**To do**.
Using the data beneath, show every line that includes the word "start".

**Data provided**.
'''
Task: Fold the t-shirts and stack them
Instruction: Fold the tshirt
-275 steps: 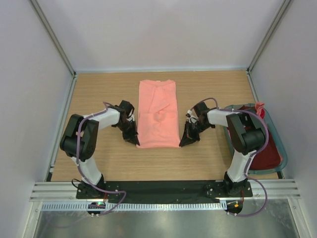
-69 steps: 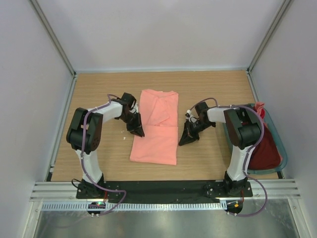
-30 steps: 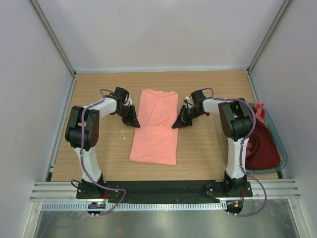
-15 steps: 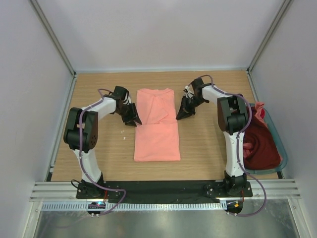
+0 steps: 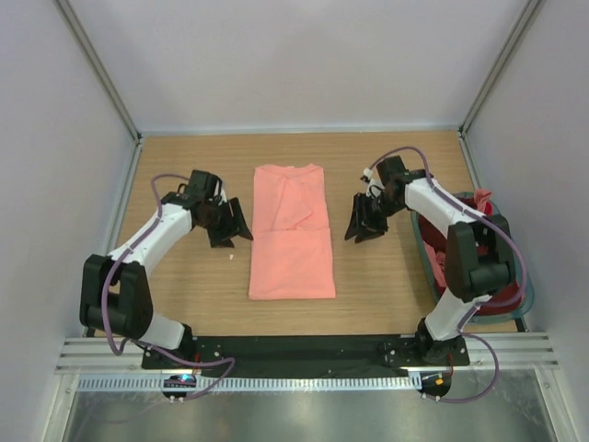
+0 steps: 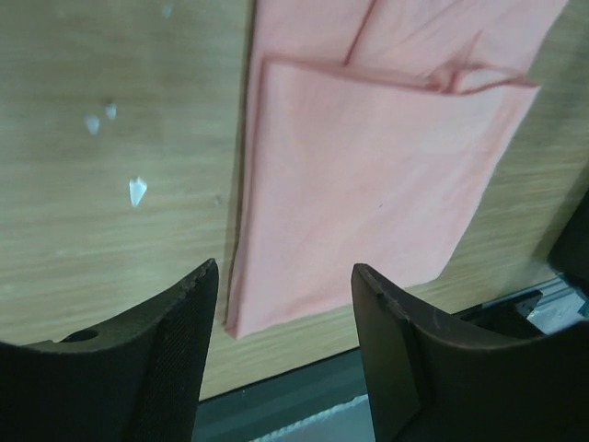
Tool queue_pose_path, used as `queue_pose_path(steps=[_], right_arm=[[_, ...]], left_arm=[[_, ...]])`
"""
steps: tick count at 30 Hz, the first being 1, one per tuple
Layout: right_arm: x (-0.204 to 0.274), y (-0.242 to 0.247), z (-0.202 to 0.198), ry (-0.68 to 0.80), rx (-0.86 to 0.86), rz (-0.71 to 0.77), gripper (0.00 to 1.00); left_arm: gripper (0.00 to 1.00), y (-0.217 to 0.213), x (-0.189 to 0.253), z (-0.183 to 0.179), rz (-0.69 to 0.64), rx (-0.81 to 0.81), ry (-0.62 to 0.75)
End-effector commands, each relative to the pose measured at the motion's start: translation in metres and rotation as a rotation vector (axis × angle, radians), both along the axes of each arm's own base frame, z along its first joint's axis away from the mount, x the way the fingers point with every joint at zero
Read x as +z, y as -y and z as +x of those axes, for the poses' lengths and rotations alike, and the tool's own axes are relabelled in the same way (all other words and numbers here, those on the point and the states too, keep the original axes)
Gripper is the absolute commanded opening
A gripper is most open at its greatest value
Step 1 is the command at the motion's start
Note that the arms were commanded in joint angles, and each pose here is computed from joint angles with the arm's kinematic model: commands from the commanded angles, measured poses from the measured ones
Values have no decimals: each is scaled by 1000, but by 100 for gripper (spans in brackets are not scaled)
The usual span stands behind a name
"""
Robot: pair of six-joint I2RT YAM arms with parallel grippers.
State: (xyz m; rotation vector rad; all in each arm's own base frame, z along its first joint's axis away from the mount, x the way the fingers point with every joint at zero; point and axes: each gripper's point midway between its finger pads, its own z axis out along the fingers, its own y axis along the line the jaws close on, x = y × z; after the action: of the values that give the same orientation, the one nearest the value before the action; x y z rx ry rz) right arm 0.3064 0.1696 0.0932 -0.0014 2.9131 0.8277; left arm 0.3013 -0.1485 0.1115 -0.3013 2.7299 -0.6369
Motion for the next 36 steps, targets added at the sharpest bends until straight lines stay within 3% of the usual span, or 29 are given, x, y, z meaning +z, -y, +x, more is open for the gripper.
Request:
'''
**Answer to this exercise**.
End-effector commands, each relative to the pose measured at the motion's start: translation in metres and rotation as a rotation vector (axis × angle, radians), both along the axes of each arm's own base frame, z along its first joint's axis away from the mount, x the way the fingers point with every joint at zero
Step 1 is the command at the motion's start

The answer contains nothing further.